Segment Start: Input data

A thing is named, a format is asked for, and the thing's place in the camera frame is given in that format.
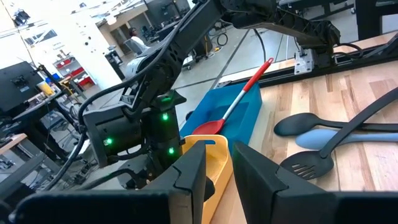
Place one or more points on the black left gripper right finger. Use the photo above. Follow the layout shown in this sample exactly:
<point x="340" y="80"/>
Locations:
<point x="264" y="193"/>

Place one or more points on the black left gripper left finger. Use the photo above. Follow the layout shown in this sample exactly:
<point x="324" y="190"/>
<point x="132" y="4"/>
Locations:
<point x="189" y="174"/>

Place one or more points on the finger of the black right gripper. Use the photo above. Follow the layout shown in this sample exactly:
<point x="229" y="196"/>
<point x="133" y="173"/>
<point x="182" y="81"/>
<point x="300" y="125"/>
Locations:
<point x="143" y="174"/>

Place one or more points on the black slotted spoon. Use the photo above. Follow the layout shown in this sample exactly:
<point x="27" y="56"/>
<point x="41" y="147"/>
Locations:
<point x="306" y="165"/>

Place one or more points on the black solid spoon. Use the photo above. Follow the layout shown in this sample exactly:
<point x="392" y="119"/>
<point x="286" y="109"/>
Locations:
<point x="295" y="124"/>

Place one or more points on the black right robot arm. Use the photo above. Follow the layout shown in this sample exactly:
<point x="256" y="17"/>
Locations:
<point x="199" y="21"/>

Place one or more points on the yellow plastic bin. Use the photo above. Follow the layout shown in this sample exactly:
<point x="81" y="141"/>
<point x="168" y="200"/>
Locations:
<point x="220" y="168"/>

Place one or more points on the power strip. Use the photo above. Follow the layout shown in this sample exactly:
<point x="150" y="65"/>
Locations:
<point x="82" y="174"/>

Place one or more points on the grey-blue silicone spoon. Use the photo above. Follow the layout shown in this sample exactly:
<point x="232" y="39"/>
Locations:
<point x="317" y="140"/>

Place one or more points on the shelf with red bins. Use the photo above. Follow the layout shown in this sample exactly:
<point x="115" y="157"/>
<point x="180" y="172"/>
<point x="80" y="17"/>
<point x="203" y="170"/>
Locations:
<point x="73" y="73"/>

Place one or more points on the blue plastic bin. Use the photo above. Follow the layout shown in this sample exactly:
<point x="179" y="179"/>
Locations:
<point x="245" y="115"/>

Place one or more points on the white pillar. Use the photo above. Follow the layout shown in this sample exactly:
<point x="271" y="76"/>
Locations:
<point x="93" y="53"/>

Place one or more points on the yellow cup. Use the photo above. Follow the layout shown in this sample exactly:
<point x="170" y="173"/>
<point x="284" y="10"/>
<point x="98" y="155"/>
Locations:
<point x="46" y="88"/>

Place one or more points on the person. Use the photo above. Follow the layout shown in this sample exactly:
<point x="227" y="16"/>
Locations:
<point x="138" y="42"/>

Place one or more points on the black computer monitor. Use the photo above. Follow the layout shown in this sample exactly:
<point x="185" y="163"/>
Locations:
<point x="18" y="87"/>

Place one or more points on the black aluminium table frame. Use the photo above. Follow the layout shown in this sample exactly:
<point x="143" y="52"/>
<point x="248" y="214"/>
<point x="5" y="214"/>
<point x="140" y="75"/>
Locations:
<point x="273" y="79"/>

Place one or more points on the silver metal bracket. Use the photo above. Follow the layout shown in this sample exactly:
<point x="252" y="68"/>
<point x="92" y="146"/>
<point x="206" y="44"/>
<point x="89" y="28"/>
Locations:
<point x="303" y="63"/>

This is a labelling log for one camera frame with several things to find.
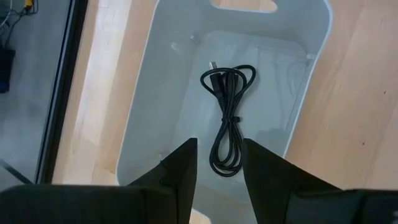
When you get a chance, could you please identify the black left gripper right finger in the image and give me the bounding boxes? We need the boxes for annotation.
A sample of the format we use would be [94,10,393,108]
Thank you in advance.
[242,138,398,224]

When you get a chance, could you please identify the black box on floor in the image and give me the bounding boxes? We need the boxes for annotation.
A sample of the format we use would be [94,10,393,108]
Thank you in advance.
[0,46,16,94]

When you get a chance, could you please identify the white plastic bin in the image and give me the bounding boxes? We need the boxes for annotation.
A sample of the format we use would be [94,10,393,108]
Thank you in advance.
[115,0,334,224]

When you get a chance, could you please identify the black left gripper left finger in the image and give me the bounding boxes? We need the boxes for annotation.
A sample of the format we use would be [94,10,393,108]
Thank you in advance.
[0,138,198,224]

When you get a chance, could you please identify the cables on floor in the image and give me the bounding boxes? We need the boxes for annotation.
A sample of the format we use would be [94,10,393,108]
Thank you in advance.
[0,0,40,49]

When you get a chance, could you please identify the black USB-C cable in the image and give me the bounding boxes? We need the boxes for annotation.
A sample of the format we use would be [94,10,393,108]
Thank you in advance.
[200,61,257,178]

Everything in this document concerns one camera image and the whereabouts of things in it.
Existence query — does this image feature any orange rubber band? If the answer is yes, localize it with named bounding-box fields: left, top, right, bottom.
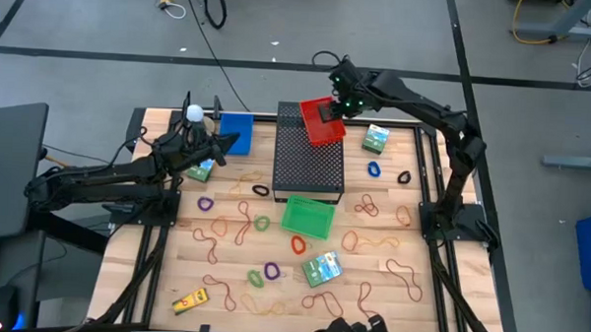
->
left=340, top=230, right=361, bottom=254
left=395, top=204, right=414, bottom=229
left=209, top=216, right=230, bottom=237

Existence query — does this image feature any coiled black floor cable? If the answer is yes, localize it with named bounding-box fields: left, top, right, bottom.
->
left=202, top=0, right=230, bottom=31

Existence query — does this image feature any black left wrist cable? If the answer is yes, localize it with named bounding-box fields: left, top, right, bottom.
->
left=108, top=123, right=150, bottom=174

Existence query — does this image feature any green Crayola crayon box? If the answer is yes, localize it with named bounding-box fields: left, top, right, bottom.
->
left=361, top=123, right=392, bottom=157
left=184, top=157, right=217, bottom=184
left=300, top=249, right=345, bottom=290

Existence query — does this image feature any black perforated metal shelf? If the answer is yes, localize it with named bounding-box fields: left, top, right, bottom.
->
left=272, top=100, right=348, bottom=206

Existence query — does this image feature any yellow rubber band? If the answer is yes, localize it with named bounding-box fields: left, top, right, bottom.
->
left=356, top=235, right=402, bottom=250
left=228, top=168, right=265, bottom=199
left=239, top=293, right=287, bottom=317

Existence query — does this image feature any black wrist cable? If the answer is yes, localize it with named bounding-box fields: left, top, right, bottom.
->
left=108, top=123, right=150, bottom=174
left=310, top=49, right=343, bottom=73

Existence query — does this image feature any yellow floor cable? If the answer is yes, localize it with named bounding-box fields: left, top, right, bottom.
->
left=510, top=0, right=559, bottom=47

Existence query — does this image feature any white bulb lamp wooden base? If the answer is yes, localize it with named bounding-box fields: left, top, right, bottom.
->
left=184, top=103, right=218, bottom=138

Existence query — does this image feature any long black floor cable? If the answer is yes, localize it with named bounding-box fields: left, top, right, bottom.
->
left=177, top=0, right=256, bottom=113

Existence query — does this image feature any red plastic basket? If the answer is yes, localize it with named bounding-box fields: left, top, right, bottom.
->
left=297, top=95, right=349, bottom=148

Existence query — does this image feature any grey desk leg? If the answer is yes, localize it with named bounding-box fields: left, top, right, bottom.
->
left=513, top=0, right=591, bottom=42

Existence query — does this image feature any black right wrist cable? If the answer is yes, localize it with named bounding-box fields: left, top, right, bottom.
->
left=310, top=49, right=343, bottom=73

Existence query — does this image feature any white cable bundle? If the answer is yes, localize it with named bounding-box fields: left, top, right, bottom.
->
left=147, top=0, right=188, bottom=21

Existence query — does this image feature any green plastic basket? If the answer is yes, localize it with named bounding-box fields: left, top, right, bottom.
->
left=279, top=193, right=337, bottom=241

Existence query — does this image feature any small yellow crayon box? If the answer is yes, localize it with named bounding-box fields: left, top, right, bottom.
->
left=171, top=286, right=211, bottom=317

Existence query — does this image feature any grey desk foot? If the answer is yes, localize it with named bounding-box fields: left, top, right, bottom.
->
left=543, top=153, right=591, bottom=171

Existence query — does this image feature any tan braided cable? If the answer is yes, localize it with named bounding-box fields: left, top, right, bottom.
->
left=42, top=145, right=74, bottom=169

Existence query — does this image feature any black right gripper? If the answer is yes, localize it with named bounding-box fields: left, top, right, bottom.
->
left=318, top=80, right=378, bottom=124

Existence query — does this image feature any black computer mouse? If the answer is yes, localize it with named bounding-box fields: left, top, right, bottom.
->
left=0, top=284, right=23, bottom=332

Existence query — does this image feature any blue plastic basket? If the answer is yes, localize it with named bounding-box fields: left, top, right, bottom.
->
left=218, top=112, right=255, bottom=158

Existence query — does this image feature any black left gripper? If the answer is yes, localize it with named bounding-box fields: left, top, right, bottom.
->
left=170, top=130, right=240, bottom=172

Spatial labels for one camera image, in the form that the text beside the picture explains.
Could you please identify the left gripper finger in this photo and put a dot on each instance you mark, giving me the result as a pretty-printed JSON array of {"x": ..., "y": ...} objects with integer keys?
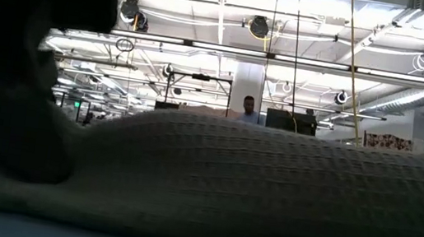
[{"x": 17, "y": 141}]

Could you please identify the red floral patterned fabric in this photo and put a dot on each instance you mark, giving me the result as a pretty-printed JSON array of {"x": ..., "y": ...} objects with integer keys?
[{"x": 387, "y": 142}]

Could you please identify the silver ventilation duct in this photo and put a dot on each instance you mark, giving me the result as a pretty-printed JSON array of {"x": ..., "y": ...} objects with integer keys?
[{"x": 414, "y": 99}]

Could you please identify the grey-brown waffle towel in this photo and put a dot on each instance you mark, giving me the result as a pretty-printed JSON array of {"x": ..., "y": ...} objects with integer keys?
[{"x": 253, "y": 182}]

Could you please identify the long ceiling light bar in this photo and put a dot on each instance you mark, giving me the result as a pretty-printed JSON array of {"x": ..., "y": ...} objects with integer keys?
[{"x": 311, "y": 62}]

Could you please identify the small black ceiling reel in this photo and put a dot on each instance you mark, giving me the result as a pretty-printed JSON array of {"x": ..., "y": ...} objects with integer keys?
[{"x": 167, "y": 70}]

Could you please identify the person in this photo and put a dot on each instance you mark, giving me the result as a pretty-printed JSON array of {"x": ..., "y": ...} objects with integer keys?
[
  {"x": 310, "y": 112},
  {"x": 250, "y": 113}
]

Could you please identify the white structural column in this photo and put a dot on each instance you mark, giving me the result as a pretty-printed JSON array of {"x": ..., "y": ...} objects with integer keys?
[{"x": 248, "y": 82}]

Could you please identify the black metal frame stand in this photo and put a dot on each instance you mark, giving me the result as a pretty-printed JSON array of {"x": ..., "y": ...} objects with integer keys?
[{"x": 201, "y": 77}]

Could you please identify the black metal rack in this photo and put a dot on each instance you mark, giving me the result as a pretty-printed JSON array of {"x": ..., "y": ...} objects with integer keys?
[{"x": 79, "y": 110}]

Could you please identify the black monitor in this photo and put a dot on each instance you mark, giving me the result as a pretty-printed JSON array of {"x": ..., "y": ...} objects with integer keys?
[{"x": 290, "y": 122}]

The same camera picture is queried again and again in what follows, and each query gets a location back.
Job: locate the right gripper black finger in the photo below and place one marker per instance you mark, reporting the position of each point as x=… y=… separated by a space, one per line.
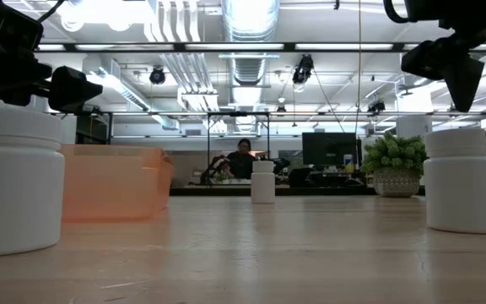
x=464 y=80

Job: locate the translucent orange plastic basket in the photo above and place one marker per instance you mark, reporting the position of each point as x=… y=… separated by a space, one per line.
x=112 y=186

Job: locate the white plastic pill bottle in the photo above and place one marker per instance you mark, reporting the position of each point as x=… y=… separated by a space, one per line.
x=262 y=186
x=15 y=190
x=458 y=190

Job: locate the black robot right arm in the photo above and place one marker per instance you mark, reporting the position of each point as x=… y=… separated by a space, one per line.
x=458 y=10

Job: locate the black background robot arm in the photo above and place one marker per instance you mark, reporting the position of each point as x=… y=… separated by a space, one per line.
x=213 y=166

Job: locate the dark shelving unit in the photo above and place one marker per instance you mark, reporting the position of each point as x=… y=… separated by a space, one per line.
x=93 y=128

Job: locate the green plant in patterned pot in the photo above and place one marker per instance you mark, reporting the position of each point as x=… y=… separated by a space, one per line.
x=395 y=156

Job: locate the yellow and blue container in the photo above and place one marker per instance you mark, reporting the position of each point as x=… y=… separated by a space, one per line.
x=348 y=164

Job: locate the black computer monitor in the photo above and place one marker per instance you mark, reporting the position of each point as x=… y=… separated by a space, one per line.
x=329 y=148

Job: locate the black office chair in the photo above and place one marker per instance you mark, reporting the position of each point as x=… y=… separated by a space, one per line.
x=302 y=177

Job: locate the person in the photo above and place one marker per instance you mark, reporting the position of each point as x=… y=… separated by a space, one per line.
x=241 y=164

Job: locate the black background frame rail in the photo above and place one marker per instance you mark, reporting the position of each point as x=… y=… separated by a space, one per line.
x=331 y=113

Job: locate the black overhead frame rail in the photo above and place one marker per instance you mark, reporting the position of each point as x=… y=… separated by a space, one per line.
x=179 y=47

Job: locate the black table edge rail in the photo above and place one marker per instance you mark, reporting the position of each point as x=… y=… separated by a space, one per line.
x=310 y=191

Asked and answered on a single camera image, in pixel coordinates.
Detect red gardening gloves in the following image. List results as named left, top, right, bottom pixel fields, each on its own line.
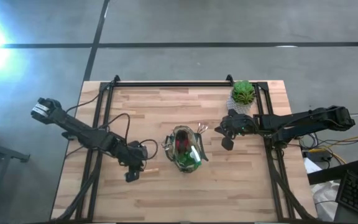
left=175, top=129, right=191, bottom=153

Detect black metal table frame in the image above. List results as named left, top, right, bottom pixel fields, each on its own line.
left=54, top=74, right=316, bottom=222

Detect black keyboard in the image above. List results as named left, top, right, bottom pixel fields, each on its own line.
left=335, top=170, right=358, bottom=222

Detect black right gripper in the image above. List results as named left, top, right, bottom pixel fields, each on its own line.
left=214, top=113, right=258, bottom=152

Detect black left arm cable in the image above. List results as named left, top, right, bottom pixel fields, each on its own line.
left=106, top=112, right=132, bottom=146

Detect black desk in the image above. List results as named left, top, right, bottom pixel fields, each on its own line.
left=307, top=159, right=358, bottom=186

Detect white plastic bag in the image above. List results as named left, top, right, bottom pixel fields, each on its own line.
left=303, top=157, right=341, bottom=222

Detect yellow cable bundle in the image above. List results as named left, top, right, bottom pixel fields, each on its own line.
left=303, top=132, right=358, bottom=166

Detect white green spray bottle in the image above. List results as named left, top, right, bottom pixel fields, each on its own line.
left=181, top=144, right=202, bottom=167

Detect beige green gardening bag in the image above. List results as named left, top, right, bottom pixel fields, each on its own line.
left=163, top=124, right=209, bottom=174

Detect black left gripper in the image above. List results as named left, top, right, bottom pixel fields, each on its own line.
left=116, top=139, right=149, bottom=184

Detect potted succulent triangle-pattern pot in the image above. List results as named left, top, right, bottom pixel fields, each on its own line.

Segment End: Input data

> [Instructions to follow] Search the data above for the word "need". Copy each line it is in.

> [Response area]
When you get a chance, could you please identify the black left gripper right finger in the image and give me the bounding boxes? We need the boxes for annotation.
When you get a chance, could you please identify the black box on floor in the image and give me the bounding boxes? We need the boxes for annotation.
When you get a chance, could you please identify the white plastic bin in the image and give me the bounding boxes? We need the boxes for annotation.
When you get a chance, could you please identify the black left gripper left finger in the image and give me the bounding boxes? We need the boxes for annotation.
When you get a chance, could you please identify the cables on floor in the image and give me the bounding boxes? We need the boxes for annotation.
When you get a chance, could you please identify the black USB-C cable in the image and give me the bounding boxes? We need the boxes for annotation.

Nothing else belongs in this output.